Metropolis Healthcare IPO will test strength of primary market

Bankers say the sector’s high return ratios and cash flows result in relatively higher valuations compared to the broad market.  (iStock)

An apple a day keeps the doctor away. If only healthcare were this easy, hospitals and diagnostic chains would not be making much money. But as it happens, they are. Metropolis Healthcare Ltd, a diagnostics company, is out to raise about1,200 crore though an initial public offering (IPO).

Diagnostics is considered to be a decently growing industry, which is increasing in importance. Metropolis has increased its revenue at a decent pace of 16% in the past three years. Annual net profit growth in the same period has been around 13%. Against that backdrop, however, its valuations seem quite expensive. It is asking for a price-to-earnings ratio of about 37 times annualized earnings for the nine months ended December 2018. The nearest comparable rival, Dr Lal PathLabs Ltd trades at about 43 times, making valuations look cheaper to that extent. Thyrocare Laboratories Ltd trades at lower valuations, but has a larger proportion of institutional business, resulting in lower growth.

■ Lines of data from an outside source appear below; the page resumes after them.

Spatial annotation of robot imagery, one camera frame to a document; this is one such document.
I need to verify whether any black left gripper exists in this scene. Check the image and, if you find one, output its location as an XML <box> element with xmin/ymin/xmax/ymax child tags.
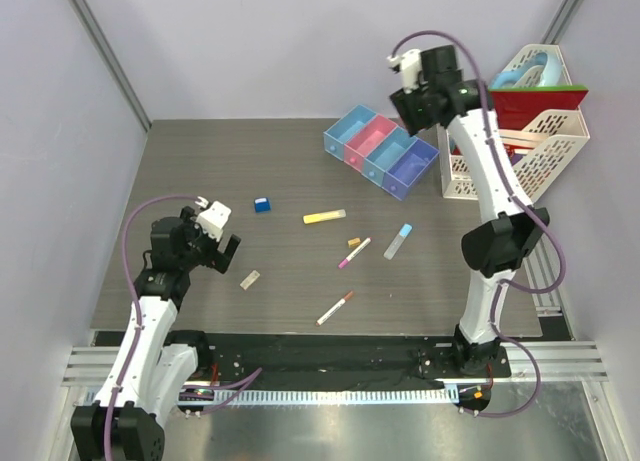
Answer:
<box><xmin>178</xmin><ymin>207</ymin><xmax>238</xmax><ymax>273</ymax></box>

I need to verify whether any clear beige eraser block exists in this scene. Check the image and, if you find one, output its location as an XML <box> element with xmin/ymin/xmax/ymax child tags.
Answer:
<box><xmin>240</xmin><ymin>270</ymin><xmax>260</xmax><ymax>291</ymax></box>

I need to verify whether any teal blue drawer box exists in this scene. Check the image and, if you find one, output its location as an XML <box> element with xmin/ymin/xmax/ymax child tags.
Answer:
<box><xmin>361</xmin><ymin>127</ymin><xmax>415</xmax><ymax>186</ymax></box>

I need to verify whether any pink drawer box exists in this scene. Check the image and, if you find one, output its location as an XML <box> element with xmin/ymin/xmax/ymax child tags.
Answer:
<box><xmin>344</xmin><ymin>115</ymin><xmax>398</xmax><ymax>172</ymax></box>

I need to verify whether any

Bankers say the sector’s high return ratios and cash flows result in relatively higher valuations compared to the broad market. The discount is reflective of the state of the market. Equities have risen since mid-February, but primary market activity is just about picking up, and the Metropolis IPO will test the strength of the market in the shortage of financing from non-banking financial companies. Metropolis’s future growth hinges on how many more partnerships it inks with other diagnostic chains. Only about 10% of all labs in India are accredited, leaving scope for growth for the organized sector. However, diagnostics is also a fairly competitive business, and most hospitals and institutions have their own diagnostic arms. On the other hand, the business is less capital-intensive, and Metropolis’s return on capital employed in FY18 was as high as 64%.